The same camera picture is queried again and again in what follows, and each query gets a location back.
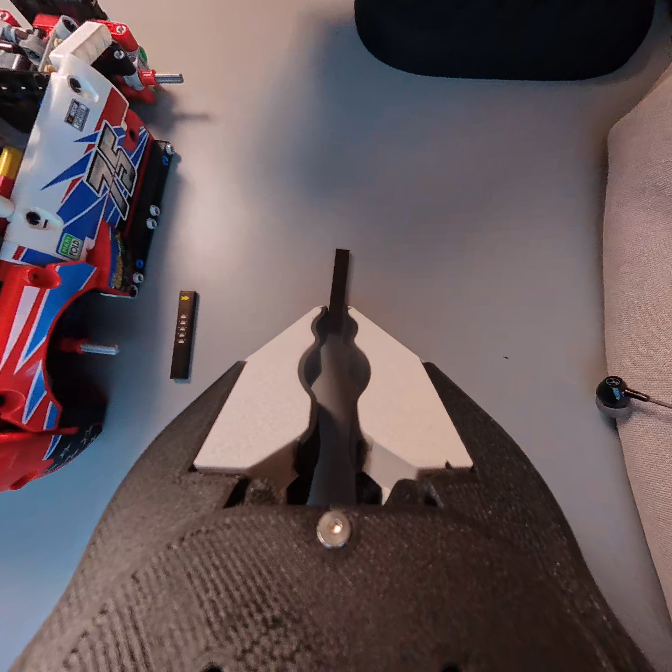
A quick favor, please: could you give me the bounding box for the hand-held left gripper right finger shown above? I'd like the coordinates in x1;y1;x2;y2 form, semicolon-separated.
341;306;473;505

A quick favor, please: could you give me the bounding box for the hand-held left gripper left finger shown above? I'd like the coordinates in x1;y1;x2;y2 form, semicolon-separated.
193;306;330;504

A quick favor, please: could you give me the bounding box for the black lego strip with stickers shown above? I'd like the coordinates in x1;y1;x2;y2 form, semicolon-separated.
169;290;198;380

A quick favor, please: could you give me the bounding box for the plain black lego strip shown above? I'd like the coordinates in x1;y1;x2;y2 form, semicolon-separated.
328;248;351;321

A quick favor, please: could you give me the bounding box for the red white blue lego car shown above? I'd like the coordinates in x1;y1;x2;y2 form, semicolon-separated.
0;0;184;494

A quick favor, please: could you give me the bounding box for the black earbud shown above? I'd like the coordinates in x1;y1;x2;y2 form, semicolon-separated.
596;375;634;419

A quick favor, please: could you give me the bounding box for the beige sweatshirt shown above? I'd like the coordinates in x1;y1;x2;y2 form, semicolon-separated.
602;67;672;649

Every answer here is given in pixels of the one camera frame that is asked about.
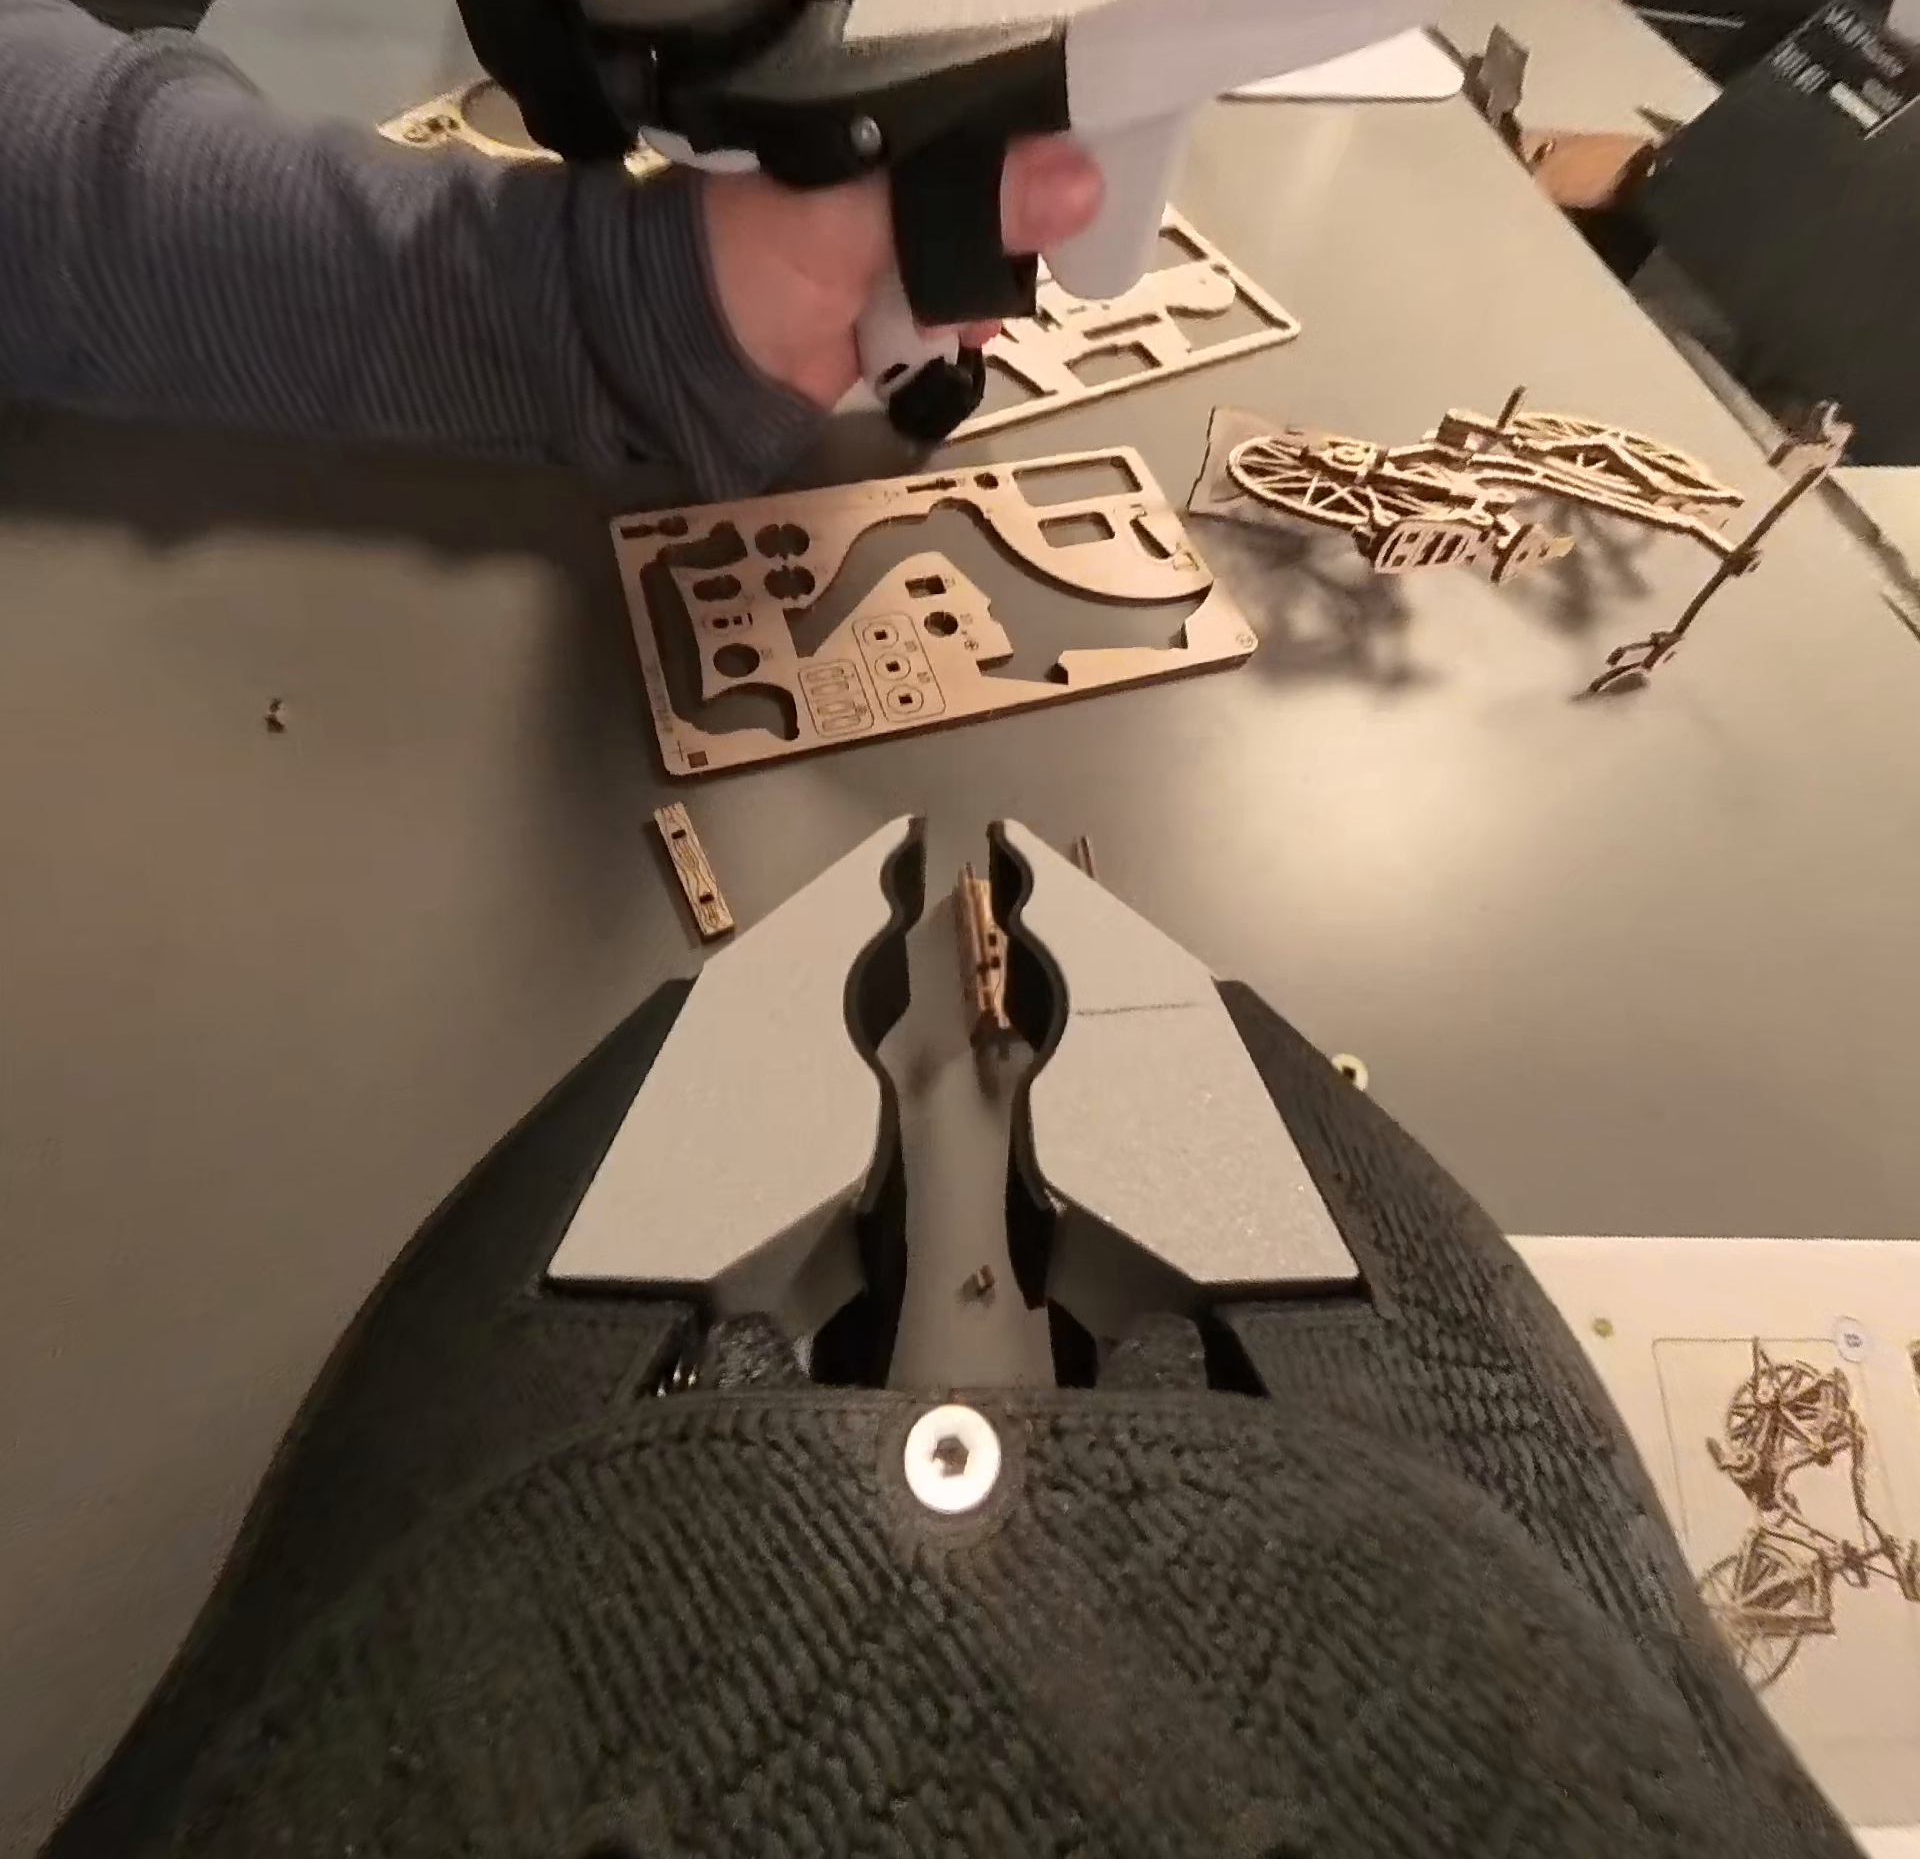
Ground curved laser-cut wooden piece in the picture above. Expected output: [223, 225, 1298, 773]
[1187, 385, 1749, 585]

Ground wooden sheet with empty cut-outs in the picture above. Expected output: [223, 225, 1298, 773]
[839, 201, 1303, 443]

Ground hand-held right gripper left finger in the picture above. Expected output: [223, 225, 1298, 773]
[541, 815, 931, 1334]

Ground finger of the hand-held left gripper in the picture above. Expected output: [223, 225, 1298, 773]
[1033, 95, 1193, 303]
[839, 0, 1471, 143]

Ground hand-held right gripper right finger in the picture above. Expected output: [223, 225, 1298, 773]
[982, 815, 1367, 1342]

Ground small engraved wooden strip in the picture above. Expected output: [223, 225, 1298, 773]
[648, 801, 739, 943]

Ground wooden sheet with round cut-out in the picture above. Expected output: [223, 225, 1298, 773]
[374, 73, 669, 181]

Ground paper instruction booklet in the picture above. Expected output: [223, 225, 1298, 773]
[1499, 1231, 1920, 1830]

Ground person's left forearm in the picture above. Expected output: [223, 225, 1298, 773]
[0, 0, 828, 495]

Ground wooden puzzle block assembly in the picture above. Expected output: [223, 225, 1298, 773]
[948, 863, 1019, 1053]

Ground upright wooden part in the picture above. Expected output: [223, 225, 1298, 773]
[1462, 21, 1532, 143]

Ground wooden sheet with slotted cut-outs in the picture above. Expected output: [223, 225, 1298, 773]
[606, 449, 1259, 777]

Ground white paper sheet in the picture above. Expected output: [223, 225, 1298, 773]
[1222, 21, 1464, 103]

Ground person's left hand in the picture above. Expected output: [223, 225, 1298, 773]
[696, 133, 1103, 413]

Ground black box with white label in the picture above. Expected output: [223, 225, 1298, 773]
[1626, 0, 1920, 465]

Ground brown cardboard pieces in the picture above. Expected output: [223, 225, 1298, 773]
[1522, 111, 1690, 211]

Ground long wooden stand part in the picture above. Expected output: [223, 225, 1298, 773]
[1585, 401, 1853, 695]

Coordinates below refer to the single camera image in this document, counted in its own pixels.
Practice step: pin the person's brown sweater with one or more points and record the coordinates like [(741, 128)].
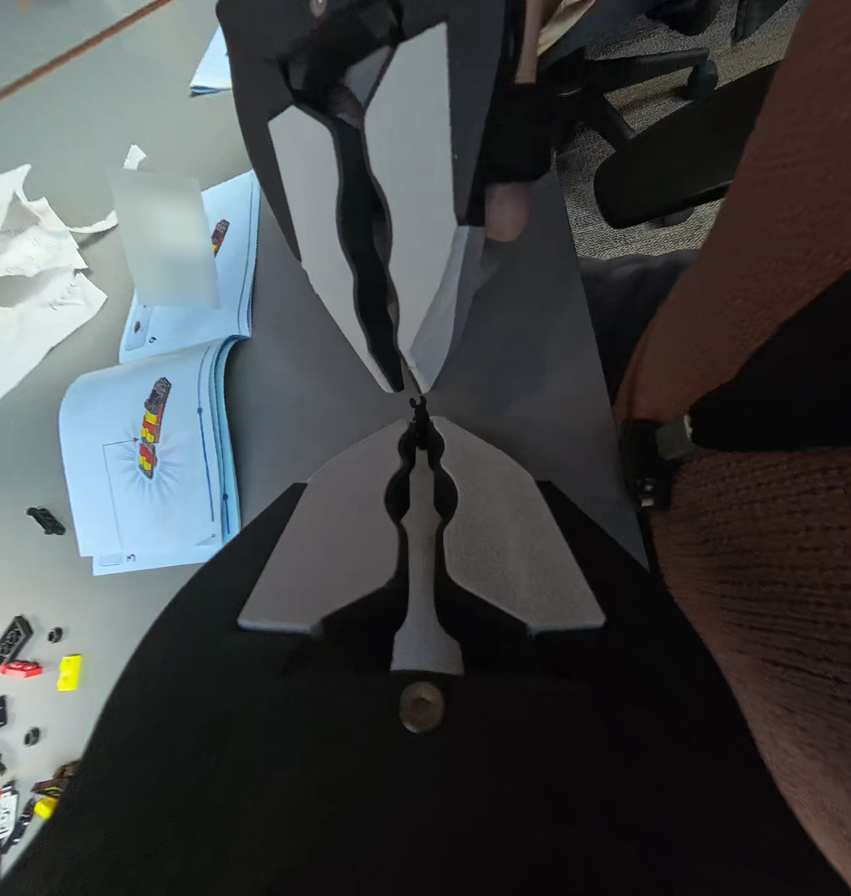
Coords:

· · · · · · ·

● **Task brief**:
An exact copy of all the records, free of pictures, is the expected answer.

● **Your solution**:
The same camera picture is queried again and again in what follows, and each query gets a location back.
A quick favor, please: could you give me the bounding box for the hand-held left gripper right finger shown above? I'd like the coordinates in x1;y1;x2;y2 form, semicolon-separated.
341;306;473;505

A quick favor, please: could you give me the bounding box for the hand-held left gripper left finger shown above? I'd like the coordinates in x1;y1;x2;y2 form, semicolon-separated.
193;306;330;504

A quick favor, please: could you give me the bounding box for the black lego strip with stickers shown above? I'd like the coordinates in x1;y1;x2;y2 form, semicolon-separated.
169;290;198;380

A quick favor, please: could you give me the bounding box for the plain black lego strip shown above? I'd like the coordinates in x1;y1;x2;y2 form, semicolon-separated.
328;248;351;321

A quick favor, please: could you give me the bounding box for the red white blue lego car shown above? I'd like the coordinates in x1;y1;x2;y2 form, semicolon-separated.
0;0;184;494

A quick favor, please: could you give me the bounding box for the black earbud shown above? I'd like the coordinates in x1;y1;x2;y2 form, semicolon-separated.
596;375;634;419

A quick favor, please: could you give me the bounding box for the beige sweatshirt shown above? I'd like the coordinates in x1;y1;x2;y2 form, semicolon-separated.
602;67;672;649

Every answer here is given in pixels of the one camera frame that is asked about.
Ground curved laser-cut wooden piece in the picture above. Expected output: [223, 225, 1298, 773]
[1187, 385, 1749, 585]

Ground wooden sheet with empty cut-outs in the picture above. Expected output: [223, 225, 1298, 773]
[839, 201, 1303, 443]

Ground hand-held right gripper left finger in the picture above. Expected output: [223, 225, 1298, 773]
[541, 815, 931, 1334]

Ground finger of the hand-held left gripper in the picture above. Expected output: [223, 225, 1298, 773]
[1033, 95, 1193, 303]
[839, 0, 1471, 143]

Ground hand-held right gripper right finger in the picture above. Expected output: [223, 225, 1298, 773]
[982, 815, 1367, 1342]

Ground small engraved wooden strip in the picture above. Expected output: [223, 225, 1298, 773]
[648, 801, 739, 943]

Ground wooden sheet with round cut-out in the picture above. Expected output: [223, 225, 1298, 773]
[374, 73, 669, 181]

Ground paper instruction booklet in the picture above. Expected output: [223, 225, 1298, 773]
[1499, 1231, 1920, 1830]

Ground person's left forearm in the picture above. Expected output: [223, 225, 1298, 773]
[0, 0, 828, 495]

Ground wooden puzzle block assembly in the picture above. Expected output: [223, 225, 1298, 773]
[948, 863, 1019, 1053]

Ground upright wooden part in the picture above. Expected output: [223, 225, 1298, 773]
[1462, 21, 1532, 143]

Ground wooden sheet with slotted cut-outs in the picture above. Expected output: [223, 225, 1298, 773]
[606, 449, 1259, 777]

Ground white paper sheet in the picture above. Expected output: [223, 225, 1298, 773]
[1222, 21, 1464, 103]

Ground person's left hand in the picture above. Expected output: [223, 225, 1298, 773]
[696, 133, 1103, 413]

Ground black box with white label in the picture above. Expected output: [223, 225, 1298, 773]
[1626, 0, 1920, 465]

Ground brown cardboard pieces in the picture above. Expected output: [223, 225, 1298, 773]
[1522, 111, 1690, 211]

Ground long wooden stand part in the picture above. Expected output: [223, 225, 1298, 773]
[1585, 401, 1853, 695]

Coordinates below refer to the single camera image in this document, counted in its own pixels.
Practice step: pin the person's brown sweater with one or more points and record the coordinates like [(741, 128)].
Coords:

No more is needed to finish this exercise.